The second model was developed via decellularisation of baby spinach leaves. The natural vascular structure of the leaves was then repopulated with HDMECs in the presence of helper human dermal fibroblasts, and their potential to promote angiogenesis was investigated using ex-ovo CAM assay. The decellularised spinach leaves were further assessed for their potential use as an in vitro angiogenesis model where outgrowth of HDMECs was analysed in response to VEGF and 2dDR.
The third synthetic model was developed via a combination of electrospinning and emulsion templating techniques. The developed 3D dynamic model was made of electrospun PHBV tube and polycaprolactone (PCL) polymerised high internal phase emulsion (PolyHIPE). The model was capable of supporting HAECs to form an endothelium-like monolayer within the tubular channel, and the outgrowth of HAECs was investigated in response to 2dDR and VEGF under static and dynamic conditions.
Then, as an alternative to the use of pro-angiogenic agents, I assessed the effectiveness of prevascularisation (use of pro-angiogenic cells) technique for promoting angiogenesis in ex-ovo CAM assay. I fabricated basic electrospun PHBV scaffolds and cellularised them with a combination of endothelial cells and fibroblasts to evaluate the potential of these cells to induce angiogenesis in vivo.

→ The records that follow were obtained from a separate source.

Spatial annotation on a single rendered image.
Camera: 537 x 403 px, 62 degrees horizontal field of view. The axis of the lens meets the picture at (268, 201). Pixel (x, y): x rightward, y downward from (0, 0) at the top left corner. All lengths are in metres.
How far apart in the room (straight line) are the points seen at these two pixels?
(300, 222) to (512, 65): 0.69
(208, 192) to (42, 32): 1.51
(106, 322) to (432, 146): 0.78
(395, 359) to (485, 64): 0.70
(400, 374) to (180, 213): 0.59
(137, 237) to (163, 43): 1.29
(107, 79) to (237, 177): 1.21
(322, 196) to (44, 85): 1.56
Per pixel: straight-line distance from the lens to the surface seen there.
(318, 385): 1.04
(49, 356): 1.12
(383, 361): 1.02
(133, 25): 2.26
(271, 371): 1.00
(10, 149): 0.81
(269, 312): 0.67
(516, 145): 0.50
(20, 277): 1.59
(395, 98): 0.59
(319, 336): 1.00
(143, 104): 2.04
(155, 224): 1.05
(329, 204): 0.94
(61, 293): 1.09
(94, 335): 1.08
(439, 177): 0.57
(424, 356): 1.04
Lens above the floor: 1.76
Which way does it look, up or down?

Finally, in collaboration with my colleague, Betül Aldemir, we investigated an alternative use of the bilayer scaffolds manufactured by combining electrospinning and emulsion templating techniques, which was found very rapid and effective route to produce TE scaffolds that have the potential to be used in various tissue engineering and regenerative medicine applications. To explore the use of these scaffolds as a bilayer barrier membrane for guided tissue regeneration (GTR) applications, we explored the cell-occlusiveness of electrospun layer and the bone promoting properties of the PolyHIPE layer.